» Exercise brief: Lines containing the word "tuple" are to be copied from the data below.

[[ Data to use, beginning ]]

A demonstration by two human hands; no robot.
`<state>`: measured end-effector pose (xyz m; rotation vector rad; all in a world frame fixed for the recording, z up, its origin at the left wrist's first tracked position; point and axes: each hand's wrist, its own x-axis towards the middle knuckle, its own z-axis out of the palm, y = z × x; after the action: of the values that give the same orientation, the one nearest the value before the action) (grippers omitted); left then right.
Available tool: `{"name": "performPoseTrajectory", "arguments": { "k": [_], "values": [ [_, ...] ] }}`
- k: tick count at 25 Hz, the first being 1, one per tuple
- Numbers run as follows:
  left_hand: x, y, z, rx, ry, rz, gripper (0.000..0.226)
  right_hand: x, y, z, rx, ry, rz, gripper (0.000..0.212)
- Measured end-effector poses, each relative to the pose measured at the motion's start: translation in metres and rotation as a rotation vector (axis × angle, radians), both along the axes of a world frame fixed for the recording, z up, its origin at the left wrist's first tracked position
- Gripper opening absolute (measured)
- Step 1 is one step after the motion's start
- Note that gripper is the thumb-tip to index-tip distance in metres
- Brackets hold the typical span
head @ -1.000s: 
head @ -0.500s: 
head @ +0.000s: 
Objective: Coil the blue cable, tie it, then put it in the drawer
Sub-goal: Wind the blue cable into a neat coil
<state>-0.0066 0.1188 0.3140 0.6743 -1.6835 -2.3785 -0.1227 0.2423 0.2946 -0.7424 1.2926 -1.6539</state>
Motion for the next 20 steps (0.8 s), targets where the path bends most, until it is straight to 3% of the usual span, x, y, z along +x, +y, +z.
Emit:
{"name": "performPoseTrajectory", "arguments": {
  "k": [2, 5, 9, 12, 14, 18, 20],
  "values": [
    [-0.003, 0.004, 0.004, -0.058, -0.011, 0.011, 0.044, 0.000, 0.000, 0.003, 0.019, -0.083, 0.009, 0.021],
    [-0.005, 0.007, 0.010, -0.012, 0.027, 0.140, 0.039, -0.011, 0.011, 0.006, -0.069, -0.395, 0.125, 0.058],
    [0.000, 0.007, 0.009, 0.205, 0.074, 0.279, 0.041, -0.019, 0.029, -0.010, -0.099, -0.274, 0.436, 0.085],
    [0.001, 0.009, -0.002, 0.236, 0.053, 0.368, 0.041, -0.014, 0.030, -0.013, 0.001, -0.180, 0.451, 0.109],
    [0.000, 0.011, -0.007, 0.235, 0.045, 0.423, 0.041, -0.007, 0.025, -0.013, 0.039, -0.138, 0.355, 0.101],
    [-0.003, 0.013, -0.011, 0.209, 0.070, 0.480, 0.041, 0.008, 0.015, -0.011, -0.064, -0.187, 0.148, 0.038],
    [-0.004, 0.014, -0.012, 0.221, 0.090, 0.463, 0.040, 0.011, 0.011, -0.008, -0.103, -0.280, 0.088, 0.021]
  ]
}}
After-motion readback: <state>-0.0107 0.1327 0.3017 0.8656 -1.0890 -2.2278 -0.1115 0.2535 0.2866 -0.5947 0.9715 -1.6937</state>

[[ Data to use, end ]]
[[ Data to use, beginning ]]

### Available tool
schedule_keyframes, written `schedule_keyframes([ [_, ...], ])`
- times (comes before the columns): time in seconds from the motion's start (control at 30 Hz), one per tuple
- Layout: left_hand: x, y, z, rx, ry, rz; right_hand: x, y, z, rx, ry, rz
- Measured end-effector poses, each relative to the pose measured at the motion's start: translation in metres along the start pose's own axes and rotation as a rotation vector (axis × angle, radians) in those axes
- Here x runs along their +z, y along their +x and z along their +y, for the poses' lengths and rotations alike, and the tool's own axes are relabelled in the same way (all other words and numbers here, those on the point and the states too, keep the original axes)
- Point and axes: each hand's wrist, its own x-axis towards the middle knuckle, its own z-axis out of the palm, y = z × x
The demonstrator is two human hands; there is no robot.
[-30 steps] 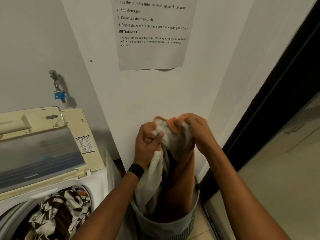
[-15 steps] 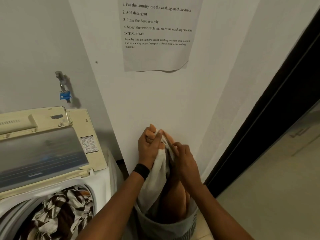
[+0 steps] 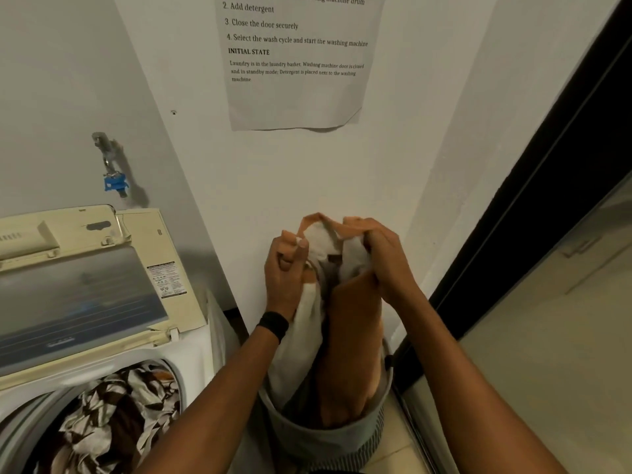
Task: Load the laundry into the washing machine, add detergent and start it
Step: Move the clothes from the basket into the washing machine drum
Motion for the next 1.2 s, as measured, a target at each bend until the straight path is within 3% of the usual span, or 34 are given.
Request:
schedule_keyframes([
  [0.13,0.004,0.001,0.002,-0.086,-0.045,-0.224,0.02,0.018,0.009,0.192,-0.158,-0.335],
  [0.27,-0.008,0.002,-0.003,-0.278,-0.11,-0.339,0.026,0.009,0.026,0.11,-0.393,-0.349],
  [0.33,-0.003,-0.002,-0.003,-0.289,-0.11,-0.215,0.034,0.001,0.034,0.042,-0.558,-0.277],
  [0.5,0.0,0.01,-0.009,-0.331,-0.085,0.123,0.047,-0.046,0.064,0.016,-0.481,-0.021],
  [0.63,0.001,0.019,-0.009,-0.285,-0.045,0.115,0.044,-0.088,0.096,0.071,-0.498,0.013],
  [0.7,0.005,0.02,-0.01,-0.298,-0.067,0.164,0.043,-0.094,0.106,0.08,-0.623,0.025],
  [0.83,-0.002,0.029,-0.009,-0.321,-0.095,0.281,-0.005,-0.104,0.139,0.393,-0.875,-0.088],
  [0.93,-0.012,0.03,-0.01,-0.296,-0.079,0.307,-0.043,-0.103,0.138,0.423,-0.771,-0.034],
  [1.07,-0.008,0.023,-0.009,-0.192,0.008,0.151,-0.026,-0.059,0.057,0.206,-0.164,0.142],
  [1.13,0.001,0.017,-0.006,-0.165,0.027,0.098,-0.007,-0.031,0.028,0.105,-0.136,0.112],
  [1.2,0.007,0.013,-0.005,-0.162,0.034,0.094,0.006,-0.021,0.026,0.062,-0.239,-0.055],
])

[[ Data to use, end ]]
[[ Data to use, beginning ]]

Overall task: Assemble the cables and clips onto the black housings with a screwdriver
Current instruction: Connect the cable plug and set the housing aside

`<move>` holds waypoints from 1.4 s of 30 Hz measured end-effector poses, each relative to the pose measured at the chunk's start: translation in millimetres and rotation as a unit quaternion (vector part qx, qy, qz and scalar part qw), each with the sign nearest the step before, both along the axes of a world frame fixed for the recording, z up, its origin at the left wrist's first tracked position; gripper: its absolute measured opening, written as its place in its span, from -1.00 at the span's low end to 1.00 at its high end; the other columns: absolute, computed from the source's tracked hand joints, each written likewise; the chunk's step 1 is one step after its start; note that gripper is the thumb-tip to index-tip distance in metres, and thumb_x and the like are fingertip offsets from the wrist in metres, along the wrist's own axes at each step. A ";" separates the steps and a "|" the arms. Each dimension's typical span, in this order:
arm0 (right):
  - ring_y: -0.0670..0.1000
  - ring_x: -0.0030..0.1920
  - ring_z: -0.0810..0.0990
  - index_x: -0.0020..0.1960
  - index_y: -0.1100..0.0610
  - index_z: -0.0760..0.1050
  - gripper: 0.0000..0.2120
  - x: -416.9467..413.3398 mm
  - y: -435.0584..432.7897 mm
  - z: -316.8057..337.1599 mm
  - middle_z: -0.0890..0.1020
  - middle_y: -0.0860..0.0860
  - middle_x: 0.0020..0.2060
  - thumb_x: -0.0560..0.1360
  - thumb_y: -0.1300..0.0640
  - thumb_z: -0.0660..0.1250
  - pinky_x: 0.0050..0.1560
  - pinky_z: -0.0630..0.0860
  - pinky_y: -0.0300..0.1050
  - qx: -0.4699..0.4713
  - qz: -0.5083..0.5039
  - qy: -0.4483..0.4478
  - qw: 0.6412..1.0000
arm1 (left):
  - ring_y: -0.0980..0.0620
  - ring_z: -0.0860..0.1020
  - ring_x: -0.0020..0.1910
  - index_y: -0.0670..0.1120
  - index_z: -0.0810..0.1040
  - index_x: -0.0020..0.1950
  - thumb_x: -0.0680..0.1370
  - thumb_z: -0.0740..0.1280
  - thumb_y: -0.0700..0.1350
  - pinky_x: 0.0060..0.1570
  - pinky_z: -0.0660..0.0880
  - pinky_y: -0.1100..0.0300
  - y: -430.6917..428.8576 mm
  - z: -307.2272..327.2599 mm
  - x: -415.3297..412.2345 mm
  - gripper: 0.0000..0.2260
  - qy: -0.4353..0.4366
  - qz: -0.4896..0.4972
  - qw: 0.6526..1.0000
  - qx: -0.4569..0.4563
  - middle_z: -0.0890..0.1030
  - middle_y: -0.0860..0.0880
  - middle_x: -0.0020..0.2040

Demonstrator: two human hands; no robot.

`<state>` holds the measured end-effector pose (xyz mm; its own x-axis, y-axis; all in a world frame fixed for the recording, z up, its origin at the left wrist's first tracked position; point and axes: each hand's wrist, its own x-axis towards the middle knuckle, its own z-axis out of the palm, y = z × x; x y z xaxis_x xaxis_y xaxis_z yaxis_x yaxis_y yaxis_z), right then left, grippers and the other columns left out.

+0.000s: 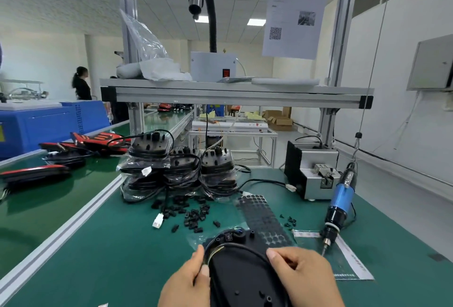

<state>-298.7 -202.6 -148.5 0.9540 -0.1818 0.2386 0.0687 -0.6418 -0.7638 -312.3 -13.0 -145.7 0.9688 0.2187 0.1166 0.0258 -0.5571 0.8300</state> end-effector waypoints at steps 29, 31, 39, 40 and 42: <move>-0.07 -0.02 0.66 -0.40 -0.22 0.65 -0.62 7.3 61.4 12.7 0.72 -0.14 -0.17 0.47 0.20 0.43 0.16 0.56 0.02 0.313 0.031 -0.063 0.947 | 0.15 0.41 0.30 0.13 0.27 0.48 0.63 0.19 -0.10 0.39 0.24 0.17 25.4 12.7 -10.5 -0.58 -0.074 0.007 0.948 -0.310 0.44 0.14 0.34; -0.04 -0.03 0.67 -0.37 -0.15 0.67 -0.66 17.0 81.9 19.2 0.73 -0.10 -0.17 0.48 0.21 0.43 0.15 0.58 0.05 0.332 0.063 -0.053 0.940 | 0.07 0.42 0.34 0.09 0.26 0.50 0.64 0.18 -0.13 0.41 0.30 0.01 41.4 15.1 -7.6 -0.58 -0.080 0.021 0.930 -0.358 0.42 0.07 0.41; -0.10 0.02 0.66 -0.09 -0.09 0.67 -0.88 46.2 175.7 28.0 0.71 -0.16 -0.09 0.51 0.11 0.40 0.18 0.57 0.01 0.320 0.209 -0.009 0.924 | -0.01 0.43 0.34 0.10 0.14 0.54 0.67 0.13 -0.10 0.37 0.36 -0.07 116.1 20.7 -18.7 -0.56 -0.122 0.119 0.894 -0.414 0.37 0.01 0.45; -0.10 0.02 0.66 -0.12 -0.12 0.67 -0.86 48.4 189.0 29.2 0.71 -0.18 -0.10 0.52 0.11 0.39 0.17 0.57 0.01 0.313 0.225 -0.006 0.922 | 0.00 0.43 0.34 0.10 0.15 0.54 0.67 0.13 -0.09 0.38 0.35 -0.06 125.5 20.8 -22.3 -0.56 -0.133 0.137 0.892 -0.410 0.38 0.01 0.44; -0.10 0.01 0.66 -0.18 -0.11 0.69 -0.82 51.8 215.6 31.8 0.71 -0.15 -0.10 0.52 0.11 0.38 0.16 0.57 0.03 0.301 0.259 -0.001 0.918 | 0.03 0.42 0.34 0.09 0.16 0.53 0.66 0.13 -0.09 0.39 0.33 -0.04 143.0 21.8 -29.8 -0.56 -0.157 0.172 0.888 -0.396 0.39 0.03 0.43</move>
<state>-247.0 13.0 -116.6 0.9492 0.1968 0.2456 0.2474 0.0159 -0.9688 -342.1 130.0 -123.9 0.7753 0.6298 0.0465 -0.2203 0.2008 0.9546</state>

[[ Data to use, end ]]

» Result:
- k: tick count at 25 Hz, the first being 1, one per tuple
- times (comes before the columns): time in seconds from the motion's start (control at 30 Hz), one per tuple

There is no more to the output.